Gold has been mined in Scotland for centuries. There was a short-lived gold rush in 1852 at Auchtermuchty and Kinnesswood, and another in 1869 at Kildonan in Sutherland. There have been several attempts to run commercial mines. In the Lowther Hills, Leadhills, and Wanlockhead areas gold prospecting and the extraction of lead metal went hand in hand. From 1424, under the Royal Mines Act, until 1592, gold and silver mined in Scotland were deemed to belong to the crown. The 1592 Act vested rights for gold, silver, lead, copper, tin, and other minerals in the king's feudal tenants or other leaseholders, who would pay 10% of any profit to the crown. The Act also established a Master of Metals as a crown officer, a position held from June 1592 by Lord Menmuir. followed by Thomas Hamilton of Monkland in March 1607.

Medieval records
In 1125 David I of Scotland gave his tenth share of gold mining profits in Fife and Fothrik to Dunfermline Abbey. Fothrik was an area west of Fife, extending towards the Ochils and Alloa.

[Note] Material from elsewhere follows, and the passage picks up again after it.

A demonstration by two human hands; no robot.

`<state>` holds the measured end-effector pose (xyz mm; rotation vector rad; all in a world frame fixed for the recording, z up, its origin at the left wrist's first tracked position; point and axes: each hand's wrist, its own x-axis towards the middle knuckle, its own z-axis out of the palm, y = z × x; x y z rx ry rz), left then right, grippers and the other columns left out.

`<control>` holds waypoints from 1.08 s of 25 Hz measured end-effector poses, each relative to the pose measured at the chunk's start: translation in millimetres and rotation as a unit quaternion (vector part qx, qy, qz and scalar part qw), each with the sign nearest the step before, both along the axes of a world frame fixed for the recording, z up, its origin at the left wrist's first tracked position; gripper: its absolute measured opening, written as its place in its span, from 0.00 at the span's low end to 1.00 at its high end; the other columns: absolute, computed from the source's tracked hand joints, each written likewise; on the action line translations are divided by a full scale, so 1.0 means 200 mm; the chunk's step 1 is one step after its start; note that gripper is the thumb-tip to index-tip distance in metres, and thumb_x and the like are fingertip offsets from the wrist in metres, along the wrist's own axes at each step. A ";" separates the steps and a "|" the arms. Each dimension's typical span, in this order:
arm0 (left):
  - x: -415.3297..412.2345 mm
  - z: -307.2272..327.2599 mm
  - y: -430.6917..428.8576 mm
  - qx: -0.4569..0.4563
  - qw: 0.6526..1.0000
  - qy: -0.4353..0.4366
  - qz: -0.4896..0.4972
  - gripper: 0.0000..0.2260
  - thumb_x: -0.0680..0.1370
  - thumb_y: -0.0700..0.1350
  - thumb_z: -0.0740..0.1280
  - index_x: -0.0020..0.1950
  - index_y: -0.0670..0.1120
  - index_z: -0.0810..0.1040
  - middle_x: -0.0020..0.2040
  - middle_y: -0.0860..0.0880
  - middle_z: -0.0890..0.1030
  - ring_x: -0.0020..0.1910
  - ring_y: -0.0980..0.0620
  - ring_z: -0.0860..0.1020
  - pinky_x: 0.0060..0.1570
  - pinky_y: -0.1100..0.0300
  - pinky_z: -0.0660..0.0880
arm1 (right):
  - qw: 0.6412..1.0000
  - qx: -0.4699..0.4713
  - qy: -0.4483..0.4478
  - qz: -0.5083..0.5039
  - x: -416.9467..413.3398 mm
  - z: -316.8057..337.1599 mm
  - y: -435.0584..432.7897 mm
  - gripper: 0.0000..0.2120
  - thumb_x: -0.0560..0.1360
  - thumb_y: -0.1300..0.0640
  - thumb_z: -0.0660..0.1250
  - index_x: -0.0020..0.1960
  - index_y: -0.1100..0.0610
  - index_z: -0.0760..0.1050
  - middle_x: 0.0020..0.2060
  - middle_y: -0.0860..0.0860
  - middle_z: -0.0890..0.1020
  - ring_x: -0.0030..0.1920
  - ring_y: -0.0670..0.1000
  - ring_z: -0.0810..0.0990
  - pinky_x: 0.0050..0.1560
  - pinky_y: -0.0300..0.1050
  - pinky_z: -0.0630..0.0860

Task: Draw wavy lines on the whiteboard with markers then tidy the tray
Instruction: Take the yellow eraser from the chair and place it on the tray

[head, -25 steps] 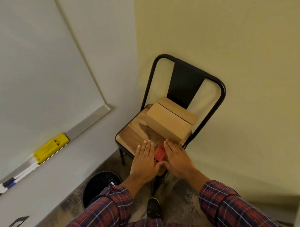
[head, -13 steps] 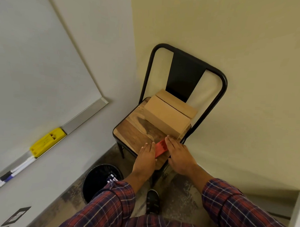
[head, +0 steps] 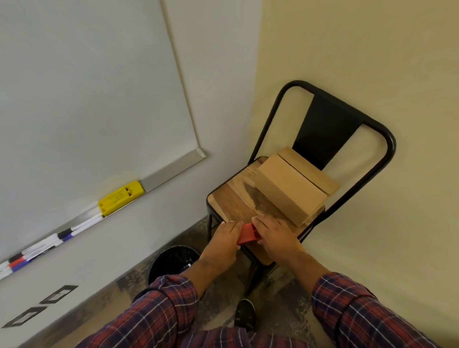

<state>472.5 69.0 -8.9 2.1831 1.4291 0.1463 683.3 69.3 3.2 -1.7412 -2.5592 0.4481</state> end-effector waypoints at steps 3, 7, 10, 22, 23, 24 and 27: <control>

In 1424, James I declared by act of Parliament that gold or silver, and lead ore rich in silver belonged to the crown, as was customary in other kingdoms.

16th-century mining
Mines were opened in 1502 during the reign of James IV of Scotland. The French governor or Regent of Scotland, John Stewart, Duke of Albany had a medallion minted from Scottish gold from Crawford Muir in Lanarkshire. The chronicle of Boece and Bellenden mentions the success of the mines of James IV in Clydesdale where gold and azure, a blue copper mineral, were found with little labour.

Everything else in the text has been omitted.